Punctuated bursts of structural genomic variations (SVs) have been described in various organisms, but their etiology remains incompletely understood. Homologous recombination (HR) is a template-guided mechanism of repair of DNA double-strand breaks and stalled or collapsed replication forks. We recently identified a DNA break amplification and genome rearrangement pathway originating from the endonucleolytic processing of a multi-invasion (MI) DNA joint molecule formed during HR. Genome-wide sequencing approaches confirmed that multi-invasion-induced rearrangement (MIR) frequently leads to several repeat-mediated SVs and aneuploidies.

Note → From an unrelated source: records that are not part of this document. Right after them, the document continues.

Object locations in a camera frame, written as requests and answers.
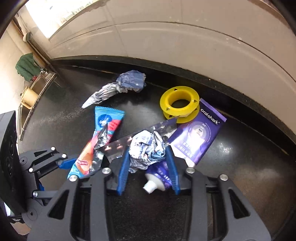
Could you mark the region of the blue red snack wrapper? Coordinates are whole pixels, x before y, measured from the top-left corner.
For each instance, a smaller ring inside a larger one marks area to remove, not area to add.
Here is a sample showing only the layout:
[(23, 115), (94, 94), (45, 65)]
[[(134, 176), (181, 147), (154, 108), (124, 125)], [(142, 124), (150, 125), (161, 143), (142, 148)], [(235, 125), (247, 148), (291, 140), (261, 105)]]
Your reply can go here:
[(94, 112), (95, 131), (92, 139), (72, 165), (67, 178), (72, 175), (83, 178), (101, 168), (104, 154), (99, 149), (109, 144), (125, 116), (122, 110), (102, 106), (96, 106)]

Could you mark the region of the purple toothpaste tube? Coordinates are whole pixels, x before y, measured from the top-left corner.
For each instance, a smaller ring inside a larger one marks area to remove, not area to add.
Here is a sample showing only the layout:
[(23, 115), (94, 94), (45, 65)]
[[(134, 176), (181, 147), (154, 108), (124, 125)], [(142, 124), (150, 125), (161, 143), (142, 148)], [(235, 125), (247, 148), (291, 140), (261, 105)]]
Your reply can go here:
[(143, 189), (147, 193), (154, 190), (166, 191), (173, 187), (169, 174), (169, 162), (173, 157), (185, 160), (188, 167), (195, 167), (204, 156), (227, 118), (204, 99), (200, 99), (197, 116), (188, 123), (180, 125), (169, 138), (163, 161), (149, 166), (145, 173), (147, 183)]

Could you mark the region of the white blue wrapper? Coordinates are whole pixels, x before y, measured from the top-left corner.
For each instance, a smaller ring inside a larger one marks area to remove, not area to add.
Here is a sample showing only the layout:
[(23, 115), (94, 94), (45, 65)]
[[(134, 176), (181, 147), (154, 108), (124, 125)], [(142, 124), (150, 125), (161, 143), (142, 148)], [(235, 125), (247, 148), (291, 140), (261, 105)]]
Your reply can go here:
[(129, 146), (130, 167), (129, 172), (146, 170), (154, 163), (163, 161), (166, 156), (165, 144), (156, 131), (143, 130), (132, 137)]

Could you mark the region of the blue grey wrapper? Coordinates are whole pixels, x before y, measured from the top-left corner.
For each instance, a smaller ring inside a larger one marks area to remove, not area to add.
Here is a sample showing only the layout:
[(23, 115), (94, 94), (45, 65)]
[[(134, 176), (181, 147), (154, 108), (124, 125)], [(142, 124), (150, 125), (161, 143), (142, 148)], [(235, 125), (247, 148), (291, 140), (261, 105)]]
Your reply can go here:
[(115, 82), (104, 85), (99, 91), (94, 92), (83, 104), (85, 109), (92, 104), (99, 104), (118, 93), (127, 93), (128, 91), (140, 92), (146, 86), (146, 75), (137, 70), (130, 70), (121, 73)]

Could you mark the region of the silver pill blister pack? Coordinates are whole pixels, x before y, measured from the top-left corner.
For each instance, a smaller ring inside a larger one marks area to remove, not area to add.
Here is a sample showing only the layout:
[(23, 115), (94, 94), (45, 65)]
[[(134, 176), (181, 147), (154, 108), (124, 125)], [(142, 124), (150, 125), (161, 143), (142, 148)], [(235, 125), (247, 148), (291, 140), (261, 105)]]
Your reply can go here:
[(171, 118), (142, 130), (134, 135), (121, 138), (110, 144), (100, 147), (95, 145), (93, 161), (101, 164), (104, 157), (111, 162), (123, 157), (125, 152), (130, 154), (131, 164), (140, 169), (147, 169), (149, 165), (160, 162), (165, 158), (169, 137), (177, 129), (177, 119)]

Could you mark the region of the brass pot in sink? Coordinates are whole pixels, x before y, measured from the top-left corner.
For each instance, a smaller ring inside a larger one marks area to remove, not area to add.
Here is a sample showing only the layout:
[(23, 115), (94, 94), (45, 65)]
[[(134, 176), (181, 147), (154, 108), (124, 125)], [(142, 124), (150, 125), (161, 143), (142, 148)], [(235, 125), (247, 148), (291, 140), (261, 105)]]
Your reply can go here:
[(32, 109), (38, 97), (39, 95), (27, 86), (21, 94), (21, 104), (27, 109)]

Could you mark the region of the stainless steel sink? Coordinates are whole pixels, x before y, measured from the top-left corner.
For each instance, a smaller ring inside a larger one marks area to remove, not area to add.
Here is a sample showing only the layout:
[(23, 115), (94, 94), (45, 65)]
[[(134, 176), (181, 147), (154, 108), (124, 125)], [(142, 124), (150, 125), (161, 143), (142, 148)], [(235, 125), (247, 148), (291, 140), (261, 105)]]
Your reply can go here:
[(30, 117), (33, 115), (39, 100), (45, 90), (55, 80), (57, 74), (54, 72), (42, 71), (35, 81), (27, 86), (21, 93), (21, 104), (18, 108), (18, 139), (23, 140), (25, 130), (29, 123)]

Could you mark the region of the green cloth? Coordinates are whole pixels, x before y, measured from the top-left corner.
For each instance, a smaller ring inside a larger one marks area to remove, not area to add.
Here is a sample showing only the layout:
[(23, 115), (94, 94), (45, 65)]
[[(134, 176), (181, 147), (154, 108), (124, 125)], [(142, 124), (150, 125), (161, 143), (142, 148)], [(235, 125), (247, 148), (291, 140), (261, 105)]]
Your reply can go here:
[(22, 55), (16, 63), (17, 73), (27, 82), (40, 74), (41, 68), (35, 63), (33, 53)]

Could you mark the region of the yellow plastic spool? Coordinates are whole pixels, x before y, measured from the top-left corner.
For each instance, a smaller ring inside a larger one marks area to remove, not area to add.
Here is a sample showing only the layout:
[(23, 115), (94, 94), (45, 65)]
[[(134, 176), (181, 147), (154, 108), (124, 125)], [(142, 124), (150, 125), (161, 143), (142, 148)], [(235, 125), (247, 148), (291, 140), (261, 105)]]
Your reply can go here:
[(188, 123), (198, 115), (199, 103), (200, 97), (196, 90), (187, 86), (170, 88), (159, 101), (165, 118), (176, 118), (179, 124)]

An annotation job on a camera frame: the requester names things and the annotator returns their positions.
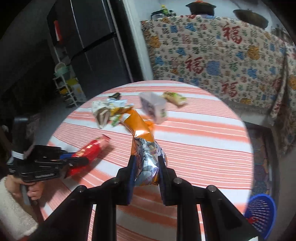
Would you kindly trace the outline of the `left hand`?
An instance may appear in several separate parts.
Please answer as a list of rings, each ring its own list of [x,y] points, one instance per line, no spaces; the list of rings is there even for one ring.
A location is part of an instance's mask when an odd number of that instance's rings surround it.
[[[38,200],[41,198],[45,182],[36,182],[36,183],[25,183],[20,178],[16,178],[12,175],[8,175],[5,180],[5,187],[10,192],[10,194],[15,199],[21,199],[22,194],[20,190],[20,185],[28,186],[27,196],[32,200]]]

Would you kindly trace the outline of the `white fleece sleeve forearm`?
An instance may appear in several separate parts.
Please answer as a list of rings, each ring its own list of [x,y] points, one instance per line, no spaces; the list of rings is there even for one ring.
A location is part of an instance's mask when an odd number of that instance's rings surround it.
[[[30,236],[38,223],[6,189],[5,180],[1,179],[1,231],[8,240],[20,240]]]

Using molecular and genetic analysis, and a novel, highly sensitive proximity ligation-based assay for chromosomal rearrangement quantification, we further delineate two MIR sub-pathways. MIR1 is a universal pathway occurring in any sequence context, which generates secondary breaks and frequently leads to additional SVs. MIR2 occurs only if recombining donors exhibit substantial homology, and results in sequence insertion without additional break or SV. The most detrimental MIR1 pathway occurs late on a subset of persisting DNA joint molecules in a PCNA/Polδ-independent manner, unlike recombinational DNA synthesis. This work provides a refined mechanistic understanding of these HR-based SV formation pathways and shows that complex repeat-mediated SVs can occur without displacement DNA synthesis. Sequence signatures for inferring MIR1 from long-read data are proposed.